Twitter a procédé au premier blocage géolocalisé d'un compte animé par une organisation jugée illicite en Allemagne. Selon la politique du réseau social, les messages ne sont pas visibles depuis une adresse IP située outre-Rhin mais le sont depuis l'étranger.

C'est une première. Moins d'un an après avoir présenté sa nouvelle politique envers les contenus litigieux circulant sur son service, Twitter vient de procéder à son premier blocage géolocalisé. Il s'agit d'un compte animé par une organisation jugée illicite par les autorités allemandes. Concrètement, les internautes ne pourront plus accéder aux tweets de ce profil depuis une adresse IP localisée outre-Rhin.

L'annonce de ce tout premier blocage a été faite il y a quelques heures par Alex Macgillivray, le directeur juridique de Twitter. La cible ? Le collectif Besseres Hannover ("une meilleure Hanovre"), qui a été banni en septembre par le ministre de l'intérieur du land de Basse-Saxe, indique la fiche disponible sur la version allemande de Wikipédia. Il s'agit d'un groupe d'extrême-droite.

D'après le rapport sur Chilling Effects, signalé par Alex Macgillivray dans un autre message, cette organisation allemande a été dissoute par les pouvoirs publics, ses biens ont été saisis et tous les profils sociaux connus ont été neutralisés. La police demande, en plus de la fermeture du compte, qu'aucun autre nouveau compte ne puisse être ouvert. En outre, le procureur général du land a ouvert une enquête.

Conformément à sa politique, Twitter n'a pas fermé le compte, se contentant d'empêcher les internautes allemands de lire son contenu. Si cela permet au réseau social de respecter la législation allemande tout en laissant les tweets visibles depuis l'étranger, cette politique a une faiblesse. Il suffit de passer par un serveur mandataire (proxy) pour échapper au géoblocage.

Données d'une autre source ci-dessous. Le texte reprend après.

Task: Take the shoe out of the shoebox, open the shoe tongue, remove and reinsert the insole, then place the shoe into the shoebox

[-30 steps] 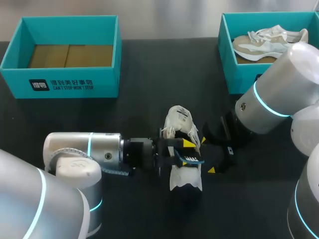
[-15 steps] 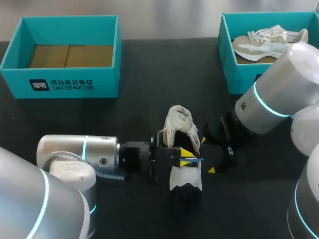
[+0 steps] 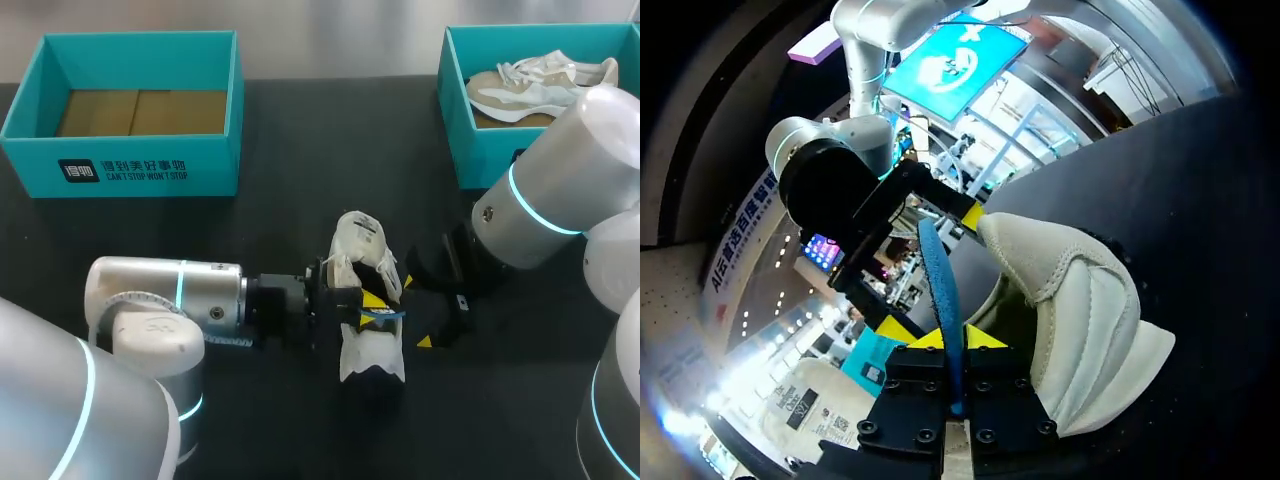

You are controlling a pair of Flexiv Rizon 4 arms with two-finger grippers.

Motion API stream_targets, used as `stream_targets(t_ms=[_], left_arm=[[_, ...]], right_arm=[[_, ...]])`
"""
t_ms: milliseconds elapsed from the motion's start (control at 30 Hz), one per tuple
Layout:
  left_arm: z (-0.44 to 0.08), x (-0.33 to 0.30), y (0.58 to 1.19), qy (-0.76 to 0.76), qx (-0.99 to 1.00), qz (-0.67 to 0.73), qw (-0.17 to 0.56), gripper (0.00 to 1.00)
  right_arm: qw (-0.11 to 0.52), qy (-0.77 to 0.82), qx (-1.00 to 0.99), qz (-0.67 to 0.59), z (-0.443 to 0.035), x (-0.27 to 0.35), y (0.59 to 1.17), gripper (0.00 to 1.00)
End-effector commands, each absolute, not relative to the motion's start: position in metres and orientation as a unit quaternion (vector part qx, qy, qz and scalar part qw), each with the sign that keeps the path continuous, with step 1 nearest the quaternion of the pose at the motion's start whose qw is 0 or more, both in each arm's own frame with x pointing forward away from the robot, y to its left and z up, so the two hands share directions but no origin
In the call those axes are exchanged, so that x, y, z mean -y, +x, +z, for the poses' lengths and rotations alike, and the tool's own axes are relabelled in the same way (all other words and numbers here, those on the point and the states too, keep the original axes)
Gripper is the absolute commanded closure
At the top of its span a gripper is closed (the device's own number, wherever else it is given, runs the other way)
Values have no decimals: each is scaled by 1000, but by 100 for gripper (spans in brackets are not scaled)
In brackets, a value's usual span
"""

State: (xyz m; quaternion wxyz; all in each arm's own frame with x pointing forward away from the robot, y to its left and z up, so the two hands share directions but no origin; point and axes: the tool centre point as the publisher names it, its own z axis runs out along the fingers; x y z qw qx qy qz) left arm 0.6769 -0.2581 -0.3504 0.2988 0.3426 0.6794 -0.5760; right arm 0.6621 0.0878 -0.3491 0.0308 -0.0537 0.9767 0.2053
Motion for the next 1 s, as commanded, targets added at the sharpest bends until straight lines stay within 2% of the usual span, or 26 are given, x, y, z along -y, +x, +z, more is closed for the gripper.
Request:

"À mesure que nous croissons à l'international, nous pénétrons dans des pays qui tiennent des positions variées sur la liberté d'expression. […] Pour des raisons culturelles ou historiques, restreignent certains messages, comme la France et l'Allemagne qui interdisent les contenus en faveur du nazisme", expliquait en début d'année Twitter, pour justifier le blocage de messages contraires aux législations locales.

Pour Twitter, cette approche permet de répondre aux requêtes des autorités compétentes sans aboutir à un blocage global. En effet, tous les pays n'ont pas la même législation en matière de liberté d'expression et ce qui admissible quelque part ne l'est pas forcément ailleurs. Mais d'autres estiment que Twitter sera moins combatif pour défendre la liberté d'expression dans des pays où celle-ci est particulièrement bridée.

Hasard du calendrier, ce premier géoblocage survient au moment où une polémique est apparue en France sur des messages à caractère antisémite. L'Union des étudiants juifs de France doit s'entretenir ce soir par téléphone avec des responsables du réseau social. Nul doute que le cas allemand sera évoqué et pris en exemple pour inciter le site communautaire à agir.